Chocolate Almond Dream Smoothie
The chocolate smoothie used to be my compromise food — the thing I told myself was acceptable because it was technically a smoothie. In reality I was drinking chocolate milk with protein powder stirred in, and the sugar content reflected that entirely.
Pure cacao powder is a different substance to the sweetened cocoa in tins. It’s genuinely complex — slightly bitter, deeply chocolatey, almost fruity. With almond butter and avocado for creaminess, and allulose for sweetness without the blood sugar spike, this is indulgent in the way chocolate should be: properly, not apologetically.
Use pure cacao powder — not sweetened cocoa. Raw cacao retains the flavanols and the depth. You’ll find it in any health food shop. It makes a meaningful difference to both the taste and the reason you’re making this swap in the first place.

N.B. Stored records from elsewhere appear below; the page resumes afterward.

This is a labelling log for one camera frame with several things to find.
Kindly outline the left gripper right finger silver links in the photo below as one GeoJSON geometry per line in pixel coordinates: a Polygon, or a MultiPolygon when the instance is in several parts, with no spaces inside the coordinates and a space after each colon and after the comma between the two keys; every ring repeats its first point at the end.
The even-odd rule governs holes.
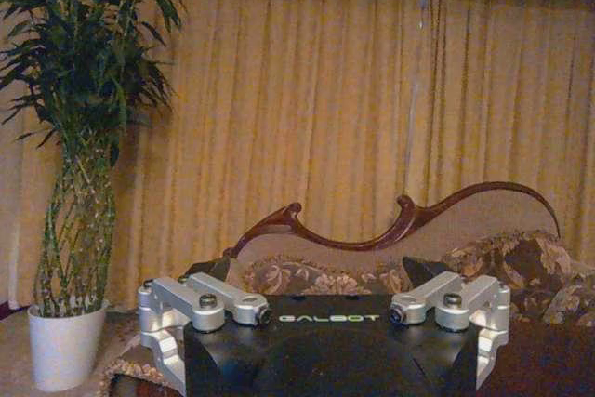
{"type": "Polygon", "coordinates": [[[476,387],[480,388],[496,365],[497,350],[509,342],[510,288],[487,275],[468,282],[437,261],[405,257],[403,266],[414,288],[392,297],[390,321],[400,326],[421,324],[434,310],[437,325],[447,331],[478,326],[476,387]]]}

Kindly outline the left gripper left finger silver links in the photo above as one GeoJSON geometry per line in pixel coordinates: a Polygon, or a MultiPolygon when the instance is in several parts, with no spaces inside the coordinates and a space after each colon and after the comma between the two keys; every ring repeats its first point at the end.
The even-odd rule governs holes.
{"type": "Polygon", "coordinates": [[[177,339],[168,331],[190,323],[201,333],[225,325],[226,314],[239,325],[263,326],[271,320],[271,307],[260,294],[241,290],[205,272],[184,281],[161,277],[138,290],[140,344],[152,351],[153,361],[166,382],[186,394],[185,362],[177,339]]]}

*Per USDA FoodData Central
The Swap Snapshot
| Typical Version | The Sugar Swap Version | Sugar per serving* |
|---|---|---|
| Chocolate Milk / Sugary Protein Shake Chocolate milk, sweetened protein powder — often 20–28g added sugar |
Cacao & Almond Dream Smoothie Pure cacao powder, almond butter, avocado, allulose — zero added sugar |
24g→2g |
*Based on USDA FoodData Central values. The Sugar Swap is not medical or nutritional advice.
Ingredients
Serves 1 · Scale as needed
- 1 cup unsweetened almond milk
- 1 tbsp natural almond butter (no added sugar) ⇄ the richness swap
- 1-2 tbsp pure cacao powder ⇄ the chocolate swap — not sweetened cocoa
- ¼ small ripe avocado ⇄ the creaminess swap
- 1-2 tsp allulose, to sweeten ⇄ the sweetener swap — zero sugar
- pinch cacao nibs for garnish (optional)
Instructions
- 1
Add almond milk, almond butter, cacao powder, avocado, and allulose to the blender. Blend on high until completely smooth and mousse-like.
⇄ Swap NoteAllulose dissolves beautifully and sweetens without any blood sugar impact. Start with 1 tsp, blend, taste, and add more — cacao bitterness is personal.
- 2
Taste for sweetness. Cacao is bitter — adjust allulose to your preference.
- 3
Pour and garnish with cacao nibs if using. Drink straight away.
Why I Made This Swap
Chocolate milk and sugary protein shakes deliver 20–28g of refined sugar per serving. Pure cacao powder contains flavanols linked to cardiovascular health. Almond butter adds vitamin E and healthy fat. Avocado provides monounsaturated fats for sustained energy. Allulose sweetens without raising blood sugar. Total added sugar: zero.
Common Mistakes
- Using sweetened cocoa tin powder. Not the same as raw cacao. It has fewer nutrients and often contains added sugar. Use pure cacao powder.
- Adding too much allulose at once. Start with 1 teaspoon. Blend, taste, adjust. Personal sweetness tolerance varies enormously with cacao.
- Using an underripe avocado. An unripe avocado is starchy, not creamy. It should give to gentle pressure when pressed. The creaminess of the smoothie depends on this.
Storage
Drink immediately — avocado oxidises and discolours quickly. Pre-measure your dry ingredients the night before so blending takes 60 seconds in the morning.
Nutrition per serving
*Per USDA FoodData Central · Typical version: 24g sugar · The Sugar Swap is not medical or nutritional advice.
Frequently Asked Questions
What is the difference between cacao and cocoa?
Cacao is raw and unprocessed, retaining more antioxidants and flavour complexity. Sweetened cocoa powder is processed and often has added sugar. Always read the label.
Can I use a different sweetener?
Monk fruit powder works well. Erythritol gives a slightly cool aftertaste in chocolate recipes — allulose is the better choice here. See the Swap Guide for more.
Can I add protein powder?
Yes — unflavoured or chocolate protein powder with no added sugar blends in well. Check the label carefully for hidden sweeteners.